# TASK STATEMENT
Output, exactly and with no pictures, the line that contains "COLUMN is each" and every line that comes after it in the data below, the last one included.
====
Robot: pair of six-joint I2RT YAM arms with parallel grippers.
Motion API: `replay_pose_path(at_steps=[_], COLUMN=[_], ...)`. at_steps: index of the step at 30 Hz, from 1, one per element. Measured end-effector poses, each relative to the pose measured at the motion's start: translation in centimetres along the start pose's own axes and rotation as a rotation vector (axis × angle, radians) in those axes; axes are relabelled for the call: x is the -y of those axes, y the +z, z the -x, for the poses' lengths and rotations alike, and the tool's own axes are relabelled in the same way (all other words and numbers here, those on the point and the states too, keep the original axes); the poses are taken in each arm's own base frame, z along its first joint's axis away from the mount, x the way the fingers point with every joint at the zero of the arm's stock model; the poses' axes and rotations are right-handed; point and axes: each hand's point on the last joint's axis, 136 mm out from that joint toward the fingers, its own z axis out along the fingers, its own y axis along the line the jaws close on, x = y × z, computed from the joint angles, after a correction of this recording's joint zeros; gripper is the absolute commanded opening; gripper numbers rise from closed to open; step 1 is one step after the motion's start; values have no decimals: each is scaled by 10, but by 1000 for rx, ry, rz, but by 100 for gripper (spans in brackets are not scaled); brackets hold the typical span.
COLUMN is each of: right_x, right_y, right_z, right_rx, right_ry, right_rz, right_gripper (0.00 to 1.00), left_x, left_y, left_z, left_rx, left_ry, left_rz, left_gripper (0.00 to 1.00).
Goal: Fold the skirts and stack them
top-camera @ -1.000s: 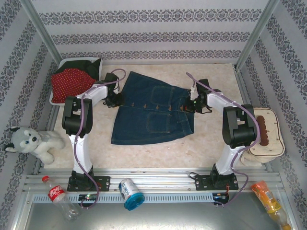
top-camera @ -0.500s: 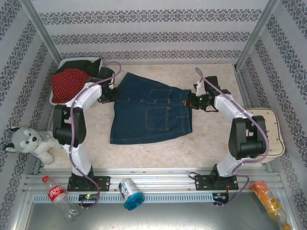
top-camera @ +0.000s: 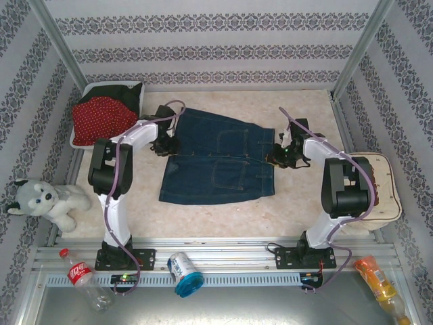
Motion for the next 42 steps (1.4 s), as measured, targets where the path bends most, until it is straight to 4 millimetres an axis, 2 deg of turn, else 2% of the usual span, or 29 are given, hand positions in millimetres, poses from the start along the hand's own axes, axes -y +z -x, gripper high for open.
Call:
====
# EXPECTED ANSWER
COLUMN is each of: right_x, right_y, right_z, right_rx, right_ry, right_rz, right_gripper (0.00 to 1.00), left_x, left_y, left_z, left_rx, left_ry, left_rz, left_gripper (0.00 to 1.00).
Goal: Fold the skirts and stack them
top-camera @ -1.000s: 
top-camera @ -0.500s: 
top-camera @ +0.000s: 
Motion for the next 42 steps (1.4 s), as measured, targets where the path bends most, until it is straight to 4 millimetres an axis, 2 deg of turn, else 2% of the usual span, or 29 are given, hand positions in millimetres, poses from the start along the hand's own axes, axes -y +z -x, gripper high for open.
Call:

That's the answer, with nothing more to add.